The New Sun

Lese Dunton: What made you want to get into medicine? Both allopathic and complementary.

Jery Whitworth: Back in the '60s and early '70s much of the movement for what we call complementary medicine, integrative medicine, alternative medicine -- many of the traditional philosophies and traditional cultures were coming our way. Meditation, vegetarianism, mind/body techniques; Qi Gong, Tai Chi. In 1970 I started exploring them, practicing them and incorporating them in my own life. Becoming a vegetarian, practicing yoga, doing self-hypnosis, a lot of meditative activities; TM and the likes. I got into allopathic medicine as a registered nurse back in 1973. I didn't want to go full fledge into becoming a physician just because of being pretty much a child of the 60s -- a free spirit.

I wanted to go only so far into medicine, but I wanted my freedom. Being a male and an outdoor enthusiast, a registered nurse for me was a place where I could get a job anyplace in a caring environment. To care for people. To communicate and commune with people. To help them through their crisises. At the same time it allowed me to have the ability to work three months on and three months off and be a professional...bum. When I say bum, I'm not necessarily a bum, but I would rock climb and ski and that was what I loved to do. So it was a nice blend: being in the medical model but at the same time having freedom.

I graduated nursing school in 1976. In around 1980 medicine for me, from my perspective, appeared to be changing. The caring that we were taught -- i.e., as registered nurses it was part of our daily routine to actually touch or massage people before they went to sleep -- began to shift toward the individual who became more interested in instrumentation and technology. To do more with less people. That one component of being there for the person and family members who were in crisis, kind of got put on the back burner. I did not want to become one of those callous individuals who just delivered the pill, so to speak, and that's all there is to it. When a person would reach out for help, I didn't want to be the individual to say, "Oh just take this pill, don't worry about it, it will go away," and walk out of the room.

I helped a woman out of a very difficult situation in Montana where I was head nurse in the emergency room intensive care unit. She asked me if I wanted to go into the jewelry business. So with that, I did jewelry as well as working as a nurse for about a year before I made a decision. It was like, well, I see where nursing is going, or I see where medicine is going. I either go back and continue on with medicine, as a physician's assistant or nurse practitioner, or go into medicine full fledged. I even anticipated going into chiropractic medicine. All of that world in allopathic medicine didn't quite...it wasn't a "wow" for me because I felt it was losing what I went into it for. So I left medicine in '80, '81 and opened up another business in Montana. At the same time I did that, I learned that my father was diagnosed with inoperable heart disease. I was raised in the east, up in the Hudson Valley.

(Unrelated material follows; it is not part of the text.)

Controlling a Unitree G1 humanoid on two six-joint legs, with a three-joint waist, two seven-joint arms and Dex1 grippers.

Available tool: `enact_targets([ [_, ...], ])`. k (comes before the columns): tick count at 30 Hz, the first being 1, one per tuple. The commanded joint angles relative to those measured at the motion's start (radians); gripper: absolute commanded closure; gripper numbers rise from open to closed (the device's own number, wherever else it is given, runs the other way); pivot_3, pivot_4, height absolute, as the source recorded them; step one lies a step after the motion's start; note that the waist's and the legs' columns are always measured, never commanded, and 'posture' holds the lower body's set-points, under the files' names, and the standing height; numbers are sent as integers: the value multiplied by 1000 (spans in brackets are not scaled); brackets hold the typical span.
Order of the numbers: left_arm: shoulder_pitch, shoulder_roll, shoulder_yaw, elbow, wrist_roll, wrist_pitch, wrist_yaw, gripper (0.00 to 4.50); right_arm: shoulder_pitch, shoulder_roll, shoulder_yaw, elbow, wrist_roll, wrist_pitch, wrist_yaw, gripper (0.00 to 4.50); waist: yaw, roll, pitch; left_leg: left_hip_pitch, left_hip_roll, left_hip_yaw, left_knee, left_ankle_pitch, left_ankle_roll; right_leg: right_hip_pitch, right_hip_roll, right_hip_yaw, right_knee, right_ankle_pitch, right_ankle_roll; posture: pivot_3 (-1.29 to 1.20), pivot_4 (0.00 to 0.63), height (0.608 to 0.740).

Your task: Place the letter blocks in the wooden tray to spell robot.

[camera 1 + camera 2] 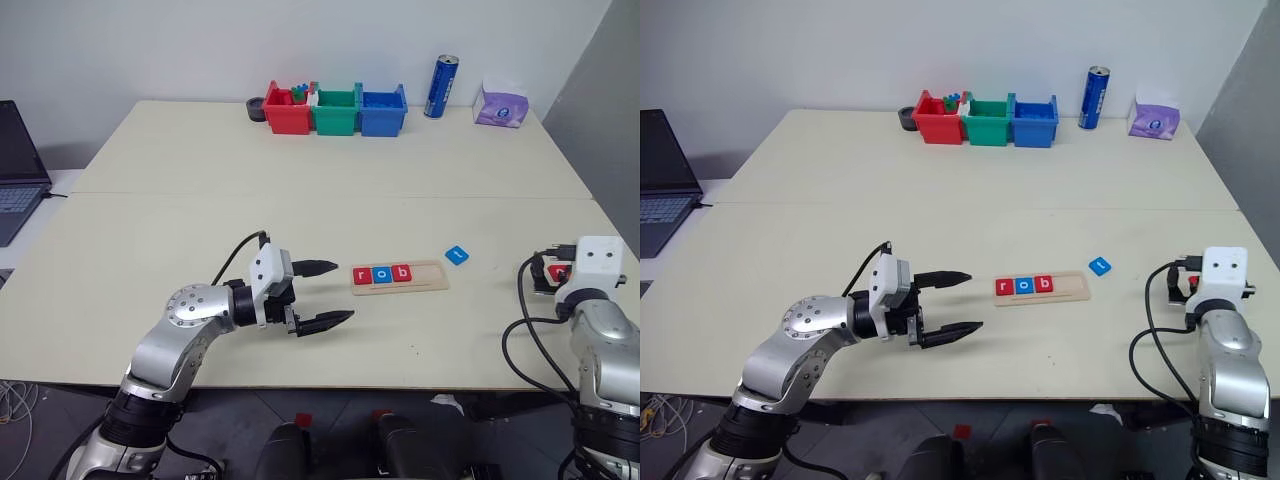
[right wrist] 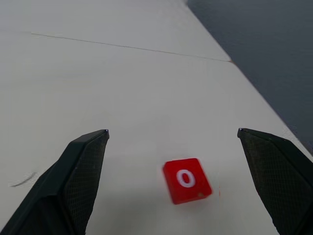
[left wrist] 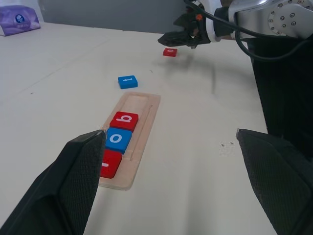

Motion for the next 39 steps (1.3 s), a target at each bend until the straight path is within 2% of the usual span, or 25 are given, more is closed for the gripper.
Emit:
enact_targets([
  [1, -10, -9, -5, -10, -1, -13, -8, 0, 15, -19, -51, 12, 15, 1, -3, 14, 0, 0, 0, 0, 0, 0, 0, 0, 0, 0, 0, 0, 0, 0, 0, 0, 150, 740],
  [8, -16, -13, -8, -5, -2, -9, -13, 0, -12, -19, -84, 106, 122, 26, 71, 14, -2, 0, 0, 0, 0, 0, 0, 0, 0, 0, 1, 0, 0, 0, 0, 0, 150, 740],
  [18, -10, -8, -3, -17, -2, -2, -13, 0, -95, -102, -71, 375, 144, -91, 150, 14, -1, 0, 0, 0, 0, 1, 0, 0, 0, 0, 1, 0, 0, 0, 0, 0, 150, 740],
  [24, -5, -5, 3, -21, -1, 0, -8, 0, -120, -100, -76, 454, 163, -118, 153, 14, -1, 0, 0, 1, 0, 1, 0, 0, 0, 0, 1, 1, 0, 0, 0, 0, 150, 740],
  [26, -3, -4, 5, -23, -2, 0, -6, 0, -120, -97, -77, 462, 169, -126, 149, 561, -1, 0, 0, 1, 0, 1, 0, 0, 0, 1, 1, 1, 0, 0, 0, 0, 150, 740],
  [33, -5, -2, 4, -22, -1, -2, 0, 0, -114, -81, -77, 451, 191, -128, 136, 2945, 1, 0, 0, 1, 0, 0, 0, 0, 0, 1, 1, 1, 0, 0, 0, 0, 150, 740],
  [36, -11, -3, 4, -18, -1, -3, 1, 0, -107, -75, -77, 423, 191, -127, 115, 3046, 0, 0, 0, 1, 0, 1, 0, 0, 0, 1, 1, 1, 0, 0, 0, 0, 150, 740],
  [39, -9, -3, 5, -19, 0, -5, 1, 0, -56, -43, -39, 250, 189, -29, 74, 3046, 2, 1, 0, 0, 0, -1, 0, 0, 0, 1, 1, 1, 0, 0, 0, 0, 150, 740],
])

I came back home to nurture a relationship with my father since I was the youngest, and I was a "traveling hippie" who really wasn't home too much. I came home to see if I could help him. I continued on with jewelry and ended up signing a lease in a mall. I became very proficient at fine jewelry. I had two stores and 26 employees. Created it from scratch.

I was nurturing a relationship with my father, trying to offer him these different low-tech techniques that I knew would be beneficial to him. I failed to realize that I wasn't hearing him. I wasn't listening to him. The more I would say, "Yoga is beneficial for you. It could decrease you angina" or stretching and breathing, or meditation or, "Dad you really need to go on a vegetarian diet, I could really help you with this," the answer was "No, no, no, no, no." Little did I realize that my words conjured up all sorts of negativism, such as, he went through World War II. His mindset of China and his mindset of India and his mindset of all the different things I'm holding true of how beneficial it is...what was conjured up in his mind was 180 degrees from what I was thinking.

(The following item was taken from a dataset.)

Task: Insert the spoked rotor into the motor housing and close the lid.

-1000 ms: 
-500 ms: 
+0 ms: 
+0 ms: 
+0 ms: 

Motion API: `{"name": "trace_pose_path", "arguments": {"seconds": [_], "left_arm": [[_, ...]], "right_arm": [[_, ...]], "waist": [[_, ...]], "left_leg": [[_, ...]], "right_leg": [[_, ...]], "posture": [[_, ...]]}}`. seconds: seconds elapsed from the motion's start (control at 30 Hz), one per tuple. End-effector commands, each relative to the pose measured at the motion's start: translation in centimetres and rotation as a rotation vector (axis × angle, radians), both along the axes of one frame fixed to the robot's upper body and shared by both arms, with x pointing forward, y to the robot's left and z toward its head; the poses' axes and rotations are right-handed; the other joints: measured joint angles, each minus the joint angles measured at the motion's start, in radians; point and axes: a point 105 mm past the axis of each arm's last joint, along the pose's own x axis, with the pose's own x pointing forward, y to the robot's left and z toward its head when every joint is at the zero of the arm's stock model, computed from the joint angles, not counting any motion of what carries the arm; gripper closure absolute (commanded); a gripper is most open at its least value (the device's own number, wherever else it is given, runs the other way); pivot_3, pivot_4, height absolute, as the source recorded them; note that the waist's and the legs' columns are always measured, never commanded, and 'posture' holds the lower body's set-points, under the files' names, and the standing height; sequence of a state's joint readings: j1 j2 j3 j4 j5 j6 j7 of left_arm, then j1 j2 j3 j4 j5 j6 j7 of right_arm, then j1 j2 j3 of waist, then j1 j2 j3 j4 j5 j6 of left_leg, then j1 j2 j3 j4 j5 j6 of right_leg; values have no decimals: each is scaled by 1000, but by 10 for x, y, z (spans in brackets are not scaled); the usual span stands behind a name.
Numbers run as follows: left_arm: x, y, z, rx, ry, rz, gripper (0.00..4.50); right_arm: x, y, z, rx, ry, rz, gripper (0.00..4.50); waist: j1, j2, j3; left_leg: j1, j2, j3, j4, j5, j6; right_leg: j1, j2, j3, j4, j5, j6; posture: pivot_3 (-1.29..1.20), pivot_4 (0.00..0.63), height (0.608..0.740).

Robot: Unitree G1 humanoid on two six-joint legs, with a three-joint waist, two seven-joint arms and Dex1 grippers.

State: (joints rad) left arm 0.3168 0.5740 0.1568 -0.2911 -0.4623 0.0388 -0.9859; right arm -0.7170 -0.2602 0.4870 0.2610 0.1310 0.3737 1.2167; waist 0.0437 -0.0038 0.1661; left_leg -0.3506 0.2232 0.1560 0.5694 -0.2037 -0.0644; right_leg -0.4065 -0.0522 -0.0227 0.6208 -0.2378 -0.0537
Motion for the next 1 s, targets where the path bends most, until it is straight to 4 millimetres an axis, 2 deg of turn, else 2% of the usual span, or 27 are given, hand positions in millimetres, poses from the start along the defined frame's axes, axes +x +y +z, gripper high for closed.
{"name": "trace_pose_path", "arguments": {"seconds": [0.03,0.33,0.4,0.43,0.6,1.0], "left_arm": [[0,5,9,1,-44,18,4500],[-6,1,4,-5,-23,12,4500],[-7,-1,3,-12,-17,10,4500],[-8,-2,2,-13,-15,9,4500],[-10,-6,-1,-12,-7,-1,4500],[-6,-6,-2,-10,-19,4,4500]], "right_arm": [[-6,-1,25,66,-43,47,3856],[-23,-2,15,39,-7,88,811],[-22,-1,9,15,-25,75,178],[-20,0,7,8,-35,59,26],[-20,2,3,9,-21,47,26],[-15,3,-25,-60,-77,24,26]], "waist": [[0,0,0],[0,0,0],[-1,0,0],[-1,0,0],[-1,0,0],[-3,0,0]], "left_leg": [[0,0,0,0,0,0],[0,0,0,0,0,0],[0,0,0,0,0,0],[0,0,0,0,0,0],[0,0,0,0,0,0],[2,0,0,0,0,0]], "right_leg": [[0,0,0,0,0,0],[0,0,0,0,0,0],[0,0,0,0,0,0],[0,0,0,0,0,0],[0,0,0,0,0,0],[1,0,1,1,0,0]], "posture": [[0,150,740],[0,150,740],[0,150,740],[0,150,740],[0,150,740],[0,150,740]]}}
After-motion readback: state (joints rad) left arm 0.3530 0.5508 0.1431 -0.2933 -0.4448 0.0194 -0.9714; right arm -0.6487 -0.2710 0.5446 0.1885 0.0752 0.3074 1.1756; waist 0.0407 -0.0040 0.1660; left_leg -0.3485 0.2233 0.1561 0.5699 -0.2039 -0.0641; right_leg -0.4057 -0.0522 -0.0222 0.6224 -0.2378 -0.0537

When holding hands around my father's bedside and meditating...being from an Italian-Catholic family it's easy when you hear the words, "Let's pray," that's acceptable. Say the words, "Let's mediate," back in that time, 1985, it was foreign. With it being foreign -- we all have different perceptions, same reality -- and my perception was one of: This is healing! Their perception was that Jery was a la-la guy. He's out there. My intention was to help my father and family through the crisis.